7 Steps to Eat Cheat Meals and Lose Weight at the Same Time

Cheatmeal

If you are an athlete and need a diet for weight loss, you know the problem that you are only allowed to take certain foods according to a given diet plan. Junk food, sweets or unhealthy foods are strictly forbidden and therefore should be avoided. This requires a lot of discipline and self-control, especially when you are in the company of other people who are allowed to eat whatever they want. Now, the good news is that there is a method that allows you to still sin during your diet phase.

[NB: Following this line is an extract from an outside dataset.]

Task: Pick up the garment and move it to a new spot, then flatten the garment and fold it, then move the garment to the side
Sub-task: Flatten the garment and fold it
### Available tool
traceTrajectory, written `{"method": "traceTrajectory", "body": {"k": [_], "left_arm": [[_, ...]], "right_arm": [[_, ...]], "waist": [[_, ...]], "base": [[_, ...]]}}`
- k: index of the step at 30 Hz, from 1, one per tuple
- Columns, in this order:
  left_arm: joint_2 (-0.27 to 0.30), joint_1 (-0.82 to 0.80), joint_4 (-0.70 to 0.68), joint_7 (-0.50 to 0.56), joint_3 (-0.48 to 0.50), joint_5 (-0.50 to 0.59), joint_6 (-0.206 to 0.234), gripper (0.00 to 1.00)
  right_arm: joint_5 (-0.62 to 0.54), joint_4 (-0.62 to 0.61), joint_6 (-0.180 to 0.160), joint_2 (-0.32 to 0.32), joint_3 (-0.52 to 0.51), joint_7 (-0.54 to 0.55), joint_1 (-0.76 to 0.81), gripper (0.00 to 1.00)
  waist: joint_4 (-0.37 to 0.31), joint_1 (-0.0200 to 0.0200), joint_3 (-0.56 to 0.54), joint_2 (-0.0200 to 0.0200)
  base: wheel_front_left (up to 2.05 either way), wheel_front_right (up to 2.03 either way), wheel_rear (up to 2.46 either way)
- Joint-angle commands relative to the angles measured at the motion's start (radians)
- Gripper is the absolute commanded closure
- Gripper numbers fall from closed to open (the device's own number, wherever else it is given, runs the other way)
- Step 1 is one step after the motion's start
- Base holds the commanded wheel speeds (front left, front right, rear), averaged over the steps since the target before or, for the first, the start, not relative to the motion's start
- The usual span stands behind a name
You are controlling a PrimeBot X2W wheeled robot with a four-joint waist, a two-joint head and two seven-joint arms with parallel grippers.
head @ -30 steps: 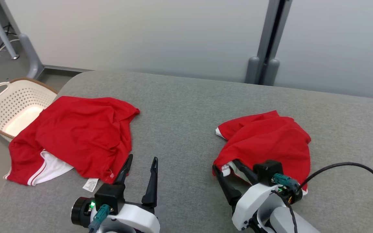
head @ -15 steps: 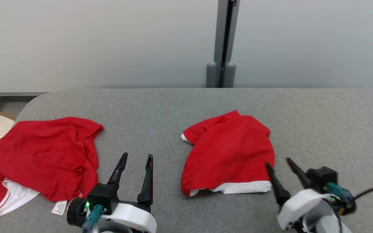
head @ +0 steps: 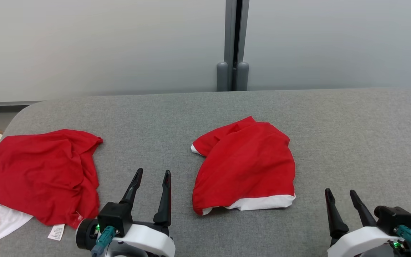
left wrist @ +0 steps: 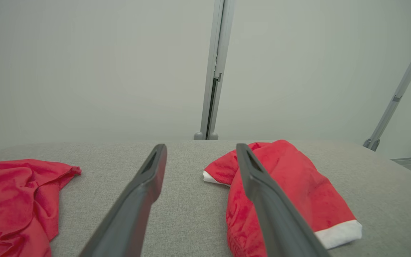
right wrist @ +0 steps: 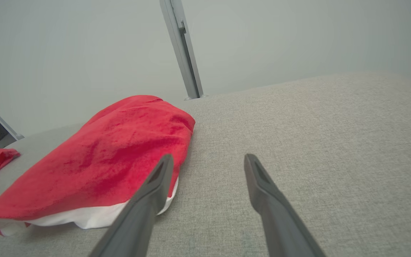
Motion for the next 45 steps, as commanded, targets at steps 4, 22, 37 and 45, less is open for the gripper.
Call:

What is meant by a "cheat meal"?

A so-called cheat meal consists of foods that are actually not allowed in a diet phase. Many diets even consist of a special cheat day, on which you are then allowed to sin without any problems. The purpose of a cheat meal is to make you lose the fear of eating unhealthy and undisciplined during the diet phase. Many athletes often can't get through a four or eight week diet with the strict set rules of the diet they are aiming for. The result is an ongoing period of stress, as there is always the fear of failure to follow the diet correctly. Furthermore, the cheat meal compensates for the obsessive reduction of individual nutrients such as carbohydrates, which are particularly important as energy providers for strenuous training. Below we have listed seven tips to inform you how you can integrate a cheat meal into your diet and still continue to lose weight.

1. how often should you take a cheat meal?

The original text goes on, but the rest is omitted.